Advocacia com “A” maiúsculo (que é como devemos grafá-la, por sermos uma instituição constitucional, nos termos do artigo 133 de nossa Constituição) foi exercida pelo presidente do Conselho Federal da Ordem dos Advogados do Brasil, Beto Simonetti, que conseguiu junto aos tribunais e ao ministro do Supremo Tribunal Federal e presidente do Conselho Nacional de Justiça, Luiz Barroso, a articulação que praticamente suspendeu a Resolução 591/2024, ato absolutamente impositivo e marcadamente inconstitucional.

Raul Spinassé

Considero similar à reação em favor dos emigrados brasileiros advindos dos Estados Unidos e desembarcados em Manaus, algemados e com correntes nos pés. Coube a um amazonense, manauara, que é Simonetti, quebrar os grilhões desta resolução ditatorial, que se vigesse, liquidaria o devido processo legal no Brasil. Combatê-la, portanto, deve ser uma preocupação de todos os brasileiros e não apenas dos advogados.

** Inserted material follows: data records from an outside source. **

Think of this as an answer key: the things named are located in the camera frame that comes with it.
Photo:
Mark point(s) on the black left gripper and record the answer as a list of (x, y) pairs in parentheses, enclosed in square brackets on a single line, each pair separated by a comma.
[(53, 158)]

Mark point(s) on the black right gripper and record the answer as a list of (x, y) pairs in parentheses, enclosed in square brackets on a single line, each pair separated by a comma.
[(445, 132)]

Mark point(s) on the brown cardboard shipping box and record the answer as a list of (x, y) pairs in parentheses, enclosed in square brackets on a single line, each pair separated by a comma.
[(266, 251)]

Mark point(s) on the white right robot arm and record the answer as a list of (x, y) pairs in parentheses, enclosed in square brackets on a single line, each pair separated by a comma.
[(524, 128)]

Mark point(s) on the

O presidente federal da Ordem agiu com diplomacia, convencendo o presidente do STF a, na prática, suspender a vigência dessa monstruosidade, que não poderia prevalecer, uma vez inconstitucional e ilegal, sem o necessário concurso dos representantes da Advocacia no Conselho Nacional de Justiça.

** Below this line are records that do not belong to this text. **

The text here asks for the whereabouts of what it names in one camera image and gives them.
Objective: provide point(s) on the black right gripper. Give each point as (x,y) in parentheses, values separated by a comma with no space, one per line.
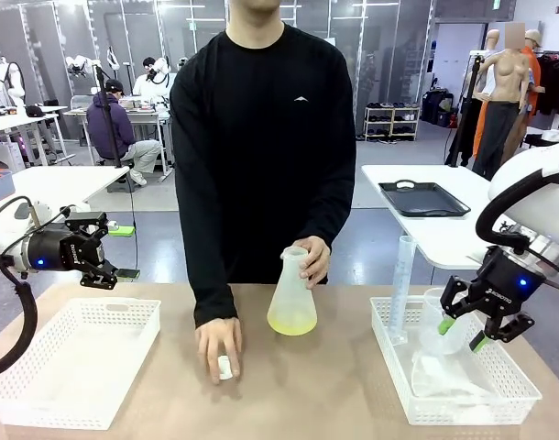
(504,286)

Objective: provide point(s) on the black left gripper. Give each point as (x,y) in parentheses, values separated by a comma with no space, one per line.
(59,251)

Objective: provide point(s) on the clear plastic measuring beaker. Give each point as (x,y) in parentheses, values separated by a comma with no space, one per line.
(433,311)

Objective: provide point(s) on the clear plastic bag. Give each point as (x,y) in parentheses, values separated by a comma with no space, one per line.
(444,376)

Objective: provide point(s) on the translucent plastic graduated cylinder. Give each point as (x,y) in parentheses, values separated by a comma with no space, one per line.
(404,275)

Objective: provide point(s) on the white round flask cap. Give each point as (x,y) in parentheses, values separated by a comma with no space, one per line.
(224,364)

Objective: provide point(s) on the translucent plastic conical flask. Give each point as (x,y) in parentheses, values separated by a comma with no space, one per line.
(292,302)

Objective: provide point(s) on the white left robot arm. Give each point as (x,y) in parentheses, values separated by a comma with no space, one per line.
(43,212)

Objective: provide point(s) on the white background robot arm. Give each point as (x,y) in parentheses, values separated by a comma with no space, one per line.
(161,69)

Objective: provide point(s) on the person's right forearm black sleeve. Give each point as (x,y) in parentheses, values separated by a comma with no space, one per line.
(211,275)

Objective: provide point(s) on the person's left forearm black sleeve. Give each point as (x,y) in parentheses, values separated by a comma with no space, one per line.
(336,206)

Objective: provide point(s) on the person's right hand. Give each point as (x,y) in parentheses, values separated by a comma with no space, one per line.
(217,341)

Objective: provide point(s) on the person's left hand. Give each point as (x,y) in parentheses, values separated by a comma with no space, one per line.
(317,261)

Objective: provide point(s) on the green and white small device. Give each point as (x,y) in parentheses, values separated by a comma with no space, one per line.
(123,230)

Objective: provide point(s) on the black smartphone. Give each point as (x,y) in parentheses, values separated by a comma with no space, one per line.
(127,273)

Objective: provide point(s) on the white side table with phone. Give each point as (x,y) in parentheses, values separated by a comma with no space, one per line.
(55,183)

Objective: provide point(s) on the white side table with tray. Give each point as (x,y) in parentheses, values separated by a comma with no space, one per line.
(449,238)

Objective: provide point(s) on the white perforated plastic basket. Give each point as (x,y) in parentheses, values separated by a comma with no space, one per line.
(146,321)
(513,389)

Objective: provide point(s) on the person in purple hoodie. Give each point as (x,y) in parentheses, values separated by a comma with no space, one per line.
(110,128)

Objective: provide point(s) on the black serving tray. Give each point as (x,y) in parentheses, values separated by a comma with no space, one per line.
(421,199)

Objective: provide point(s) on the black tripod stand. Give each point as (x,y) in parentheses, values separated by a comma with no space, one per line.
(109,119)
(465,114)

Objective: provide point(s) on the white background desk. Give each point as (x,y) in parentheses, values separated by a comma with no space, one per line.
(27,119)

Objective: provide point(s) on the seated person in white shirt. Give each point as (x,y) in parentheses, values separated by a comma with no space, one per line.
(146,82)

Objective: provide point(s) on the person's torso in black sweater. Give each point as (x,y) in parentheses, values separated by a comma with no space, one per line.
(261,137)

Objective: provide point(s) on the dark blue bag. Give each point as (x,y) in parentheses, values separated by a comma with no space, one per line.
(437,107)

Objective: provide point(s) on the wooden shoe rack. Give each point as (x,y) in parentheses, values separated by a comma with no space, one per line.
(391,121)

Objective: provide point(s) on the beige bare mannequin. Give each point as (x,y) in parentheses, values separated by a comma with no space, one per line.
(506,78)

A magistratura, como um todo, após a pandemia, transformou o extraordinário de sua ação no ordinário de nossos dias e não é exagero dizer que, como instituição, tornando-se, ela própria, a razão de sua existência, enquanto violenta parâmetros metalegais de Justiça, ofendendo o mínimo dos direitos humanos, vem cerceando os mais elementares direitos da cidadania, como é o acesso à Justiça, violando o Direito dos advogados de serem recebidos pelos juízes e dificultando audiências presenciais nos tribunais.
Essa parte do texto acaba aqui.